Just as Descombes suggested in the back office, the council meeting is a "modern government" sort of operation. It begins with the chief explaining the procedures of swearing in a new council speaker. Motions are made and seconded. Minutes are read.

Then, the attendees are asked to stand and remove their hats.

Descombes is a self-professed expert in the Cherokee language. (During the earlier tour in the office, he described growing up in a Cherokee-speaking home and said he's spent 40 years translating traditional tribal prayers and rituals. As proof he produced a thick binder, stuffed with pages, which he identified as "the world's biggest Cherokee dictionary.")

Descombes addresses the citizenry. "I've translated a prayer here into English," he says. Unfolding a sheet of paper, he begins to read: "My grandfather is a fire, the earth is my mother, the great spirit is my father."

"The world stopped at my birth and lay itself at my feet."

"I shall swallow the earth whole when I die."

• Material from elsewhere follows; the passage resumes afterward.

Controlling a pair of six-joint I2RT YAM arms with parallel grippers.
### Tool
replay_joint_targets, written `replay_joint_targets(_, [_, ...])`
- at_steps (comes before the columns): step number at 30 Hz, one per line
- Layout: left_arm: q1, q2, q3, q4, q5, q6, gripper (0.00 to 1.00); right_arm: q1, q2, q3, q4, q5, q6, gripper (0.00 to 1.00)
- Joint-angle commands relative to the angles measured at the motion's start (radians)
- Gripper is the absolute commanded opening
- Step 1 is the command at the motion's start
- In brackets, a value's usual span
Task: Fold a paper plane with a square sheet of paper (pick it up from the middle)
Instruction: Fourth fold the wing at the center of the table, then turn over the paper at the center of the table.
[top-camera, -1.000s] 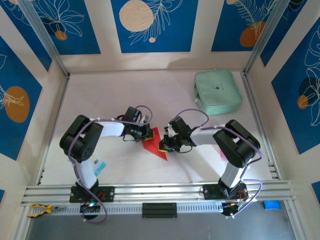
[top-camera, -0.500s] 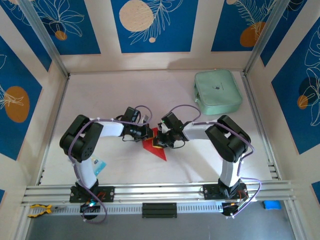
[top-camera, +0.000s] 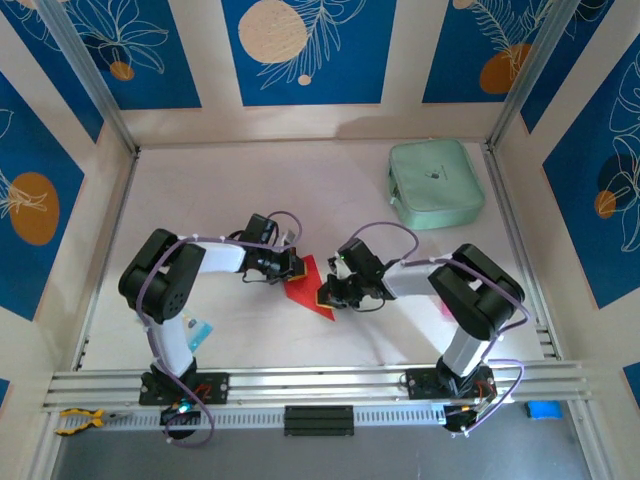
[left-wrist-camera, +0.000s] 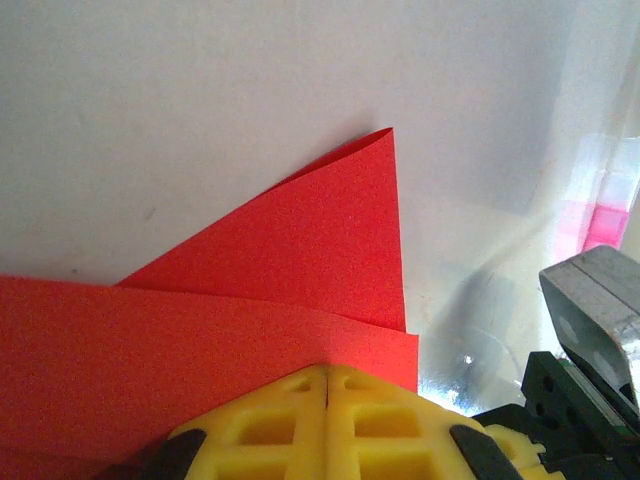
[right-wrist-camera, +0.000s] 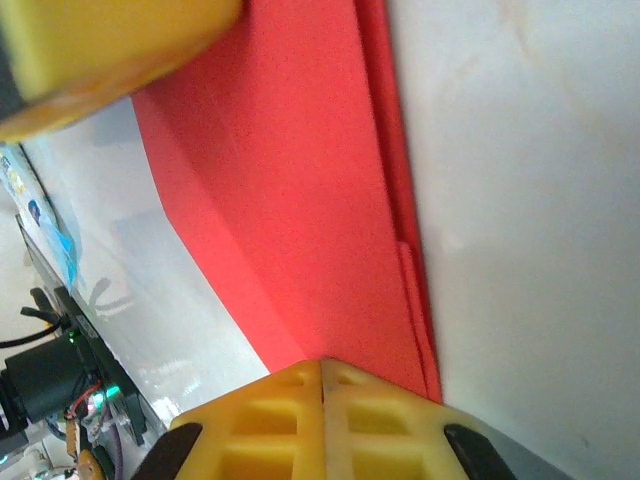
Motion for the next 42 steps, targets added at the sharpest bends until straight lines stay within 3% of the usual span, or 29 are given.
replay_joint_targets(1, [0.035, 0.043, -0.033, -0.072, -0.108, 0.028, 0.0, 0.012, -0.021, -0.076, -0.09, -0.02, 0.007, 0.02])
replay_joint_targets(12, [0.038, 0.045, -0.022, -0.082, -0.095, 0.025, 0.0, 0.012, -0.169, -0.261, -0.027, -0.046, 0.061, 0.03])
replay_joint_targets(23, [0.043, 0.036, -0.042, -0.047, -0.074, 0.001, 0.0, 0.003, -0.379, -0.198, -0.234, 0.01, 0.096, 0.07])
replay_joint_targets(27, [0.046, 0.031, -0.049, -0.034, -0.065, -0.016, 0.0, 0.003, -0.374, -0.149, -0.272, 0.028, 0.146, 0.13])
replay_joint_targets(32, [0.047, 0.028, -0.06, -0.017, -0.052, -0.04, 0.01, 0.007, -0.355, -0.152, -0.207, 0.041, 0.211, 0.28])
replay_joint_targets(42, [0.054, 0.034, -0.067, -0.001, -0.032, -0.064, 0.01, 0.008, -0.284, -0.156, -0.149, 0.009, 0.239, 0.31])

The prayer continues, moving through various objects of reverence. It hails the earth and fire, earth and wind, parents and grandparents, and finally the great spirit:

"Oh, great spirit, giver of my life," Descombes intones, "please accept this humble offering of prayer, this offering of praise, this honest reverence of my love for you."

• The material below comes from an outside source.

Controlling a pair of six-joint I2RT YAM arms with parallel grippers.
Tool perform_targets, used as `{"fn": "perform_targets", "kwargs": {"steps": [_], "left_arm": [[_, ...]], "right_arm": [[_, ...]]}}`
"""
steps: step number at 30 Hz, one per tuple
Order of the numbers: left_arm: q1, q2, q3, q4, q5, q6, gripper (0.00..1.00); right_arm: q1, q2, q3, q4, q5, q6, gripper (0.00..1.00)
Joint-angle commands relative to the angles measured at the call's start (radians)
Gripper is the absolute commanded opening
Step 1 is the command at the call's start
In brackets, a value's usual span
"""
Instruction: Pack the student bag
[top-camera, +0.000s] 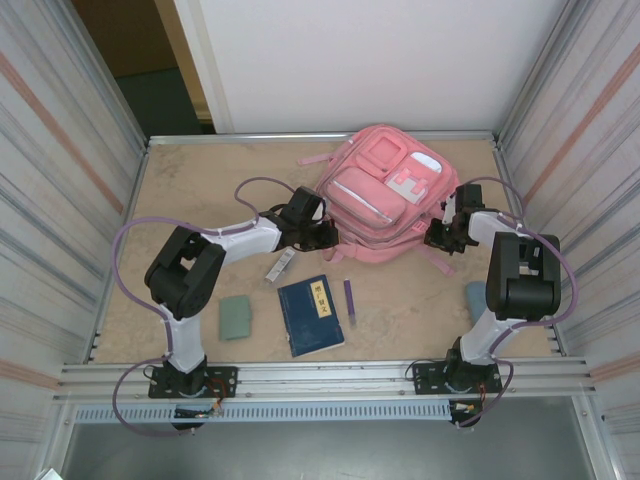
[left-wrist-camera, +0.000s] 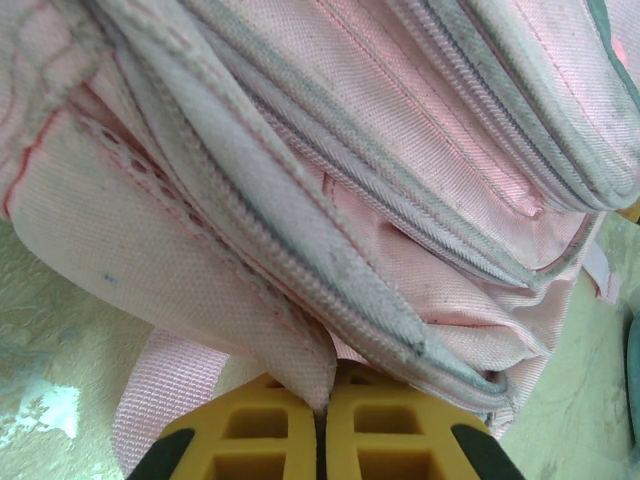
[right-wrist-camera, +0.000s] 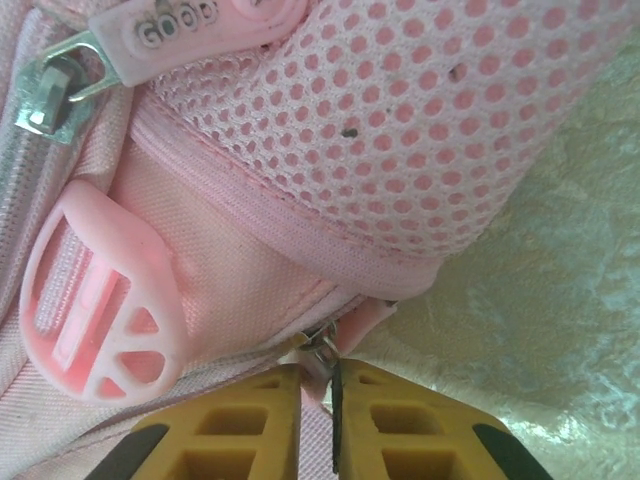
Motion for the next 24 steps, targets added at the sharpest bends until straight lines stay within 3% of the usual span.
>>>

The prayer concludes, and the meeting turns back to the tasks of modern government: There's an update about the remaining payments left on the tribal complex, details of an upcoming visit by a Boy Scout troop and plans for the annual powwow scheduled for October, the centerpiece of the tribe's calendar. There's a call for donations to buy a Missouri state flag and solar lights. Mostly, it feels like a small-town city council meeting.

Weeks later, I type the words "My grandfather is a fire, the earth is my mother" into Google, and hit enter. I find the entire prayer, verbatim, in Facebook and Pinterest posts, as well as the first chapter of a 2014 romance novel titled Apache Moon available for purchase on Amazon. The same text appears on spirituality websites under the title "An Indian Prayer" as far back as 2001.